* **Brief**
For the material below, return exactly the lines starting at the line containing "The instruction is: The" and ending at the line containing "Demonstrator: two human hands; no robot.", both ends included, and no others.

* **Information provided**
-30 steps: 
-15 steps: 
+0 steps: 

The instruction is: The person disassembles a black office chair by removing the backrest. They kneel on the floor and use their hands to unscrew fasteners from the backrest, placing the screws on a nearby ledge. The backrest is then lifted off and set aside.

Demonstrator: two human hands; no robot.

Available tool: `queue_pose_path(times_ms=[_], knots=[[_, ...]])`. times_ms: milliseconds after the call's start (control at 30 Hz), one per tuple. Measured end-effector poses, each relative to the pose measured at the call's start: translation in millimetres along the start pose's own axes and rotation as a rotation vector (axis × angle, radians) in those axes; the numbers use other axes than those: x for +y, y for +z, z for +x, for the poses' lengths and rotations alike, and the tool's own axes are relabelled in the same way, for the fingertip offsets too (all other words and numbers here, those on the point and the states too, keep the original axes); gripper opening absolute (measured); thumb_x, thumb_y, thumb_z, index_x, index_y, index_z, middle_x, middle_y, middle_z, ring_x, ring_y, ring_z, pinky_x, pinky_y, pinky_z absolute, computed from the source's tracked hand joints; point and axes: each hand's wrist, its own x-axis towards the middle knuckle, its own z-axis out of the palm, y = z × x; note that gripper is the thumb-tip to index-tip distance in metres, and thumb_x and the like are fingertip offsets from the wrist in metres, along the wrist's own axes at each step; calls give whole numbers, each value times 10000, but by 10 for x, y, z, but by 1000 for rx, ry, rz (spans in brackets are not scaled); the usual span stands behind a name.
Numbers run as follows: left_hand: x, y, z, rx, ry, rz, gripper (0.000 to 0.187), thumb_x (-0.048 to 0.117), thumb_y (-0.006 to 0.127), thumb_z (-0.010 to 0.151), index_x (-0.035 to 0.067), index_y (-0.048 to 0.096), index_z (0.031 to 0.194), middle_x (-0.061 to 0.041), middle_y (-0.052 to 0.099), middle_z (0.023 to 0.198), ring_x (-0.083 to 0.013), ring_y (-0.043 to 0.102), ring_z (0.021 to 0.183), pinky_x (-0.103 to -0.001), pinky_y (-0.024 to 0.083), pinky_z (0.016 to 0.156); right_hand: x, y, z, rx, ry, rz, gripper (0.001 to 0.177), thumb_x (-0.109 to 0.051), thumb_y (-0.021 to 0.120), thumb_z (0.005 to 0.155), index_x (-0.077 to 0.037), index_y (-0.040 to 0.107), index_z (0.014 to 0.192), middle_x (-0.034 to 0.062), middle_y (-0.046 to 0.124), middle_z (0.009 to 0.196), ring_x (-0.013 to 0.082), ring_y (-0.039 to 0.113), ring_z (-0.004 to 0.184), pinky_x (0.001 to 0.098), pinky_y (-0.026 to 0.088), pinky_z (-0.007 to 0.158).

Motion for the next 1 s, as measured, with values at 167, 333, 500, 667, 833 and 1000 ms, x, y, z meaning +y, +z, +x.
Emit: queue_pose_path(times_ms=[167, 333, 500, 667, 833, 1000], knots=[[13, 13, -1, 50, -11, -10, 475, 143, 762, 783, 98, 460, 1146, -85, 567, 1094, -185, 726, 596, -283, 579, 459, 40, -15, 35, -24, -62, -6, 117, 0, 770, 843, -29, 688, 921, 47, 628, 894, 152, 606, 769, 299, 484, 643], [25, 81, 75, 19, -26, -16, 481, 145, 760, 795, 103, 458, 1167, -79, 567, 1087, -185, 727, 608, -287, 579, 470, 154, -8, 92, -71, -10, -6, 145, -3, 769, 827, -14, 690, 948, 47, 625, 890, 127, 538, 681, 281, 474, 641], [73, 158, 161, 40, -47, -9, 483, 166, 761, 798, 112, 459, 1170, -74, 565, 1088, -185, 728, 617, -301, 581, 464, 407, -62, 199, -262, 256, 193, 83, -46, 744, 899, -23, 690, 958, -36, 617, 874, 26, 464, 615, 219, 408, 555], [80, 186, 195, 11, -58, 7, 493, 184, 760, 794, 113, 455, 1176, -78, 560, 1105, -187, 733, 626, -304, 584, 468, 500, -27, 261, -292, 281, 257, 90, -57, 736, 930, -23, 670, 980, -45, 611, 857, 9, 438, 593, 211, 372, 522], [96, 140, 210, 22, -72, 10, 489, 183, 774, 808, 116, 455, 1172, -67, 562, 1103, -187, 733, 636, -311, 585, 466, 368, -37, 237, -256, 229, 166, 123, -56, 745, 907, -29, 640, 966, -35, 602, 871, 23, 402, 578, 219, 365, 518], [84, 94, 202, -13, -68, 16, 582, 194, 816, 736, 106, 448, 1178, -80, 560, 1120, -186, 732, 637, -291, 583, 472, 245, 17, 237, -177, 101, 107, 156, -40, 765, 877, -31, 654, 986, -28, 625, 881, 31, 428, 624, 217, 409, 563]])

* **Output below**
The instruction is: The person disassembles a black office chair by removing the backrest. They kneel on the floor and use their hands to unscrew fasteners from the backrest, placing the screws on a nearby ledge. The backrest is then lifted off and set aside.

Demonstrator: two human hands; no robot.

The exercise is done, with nothing more to add.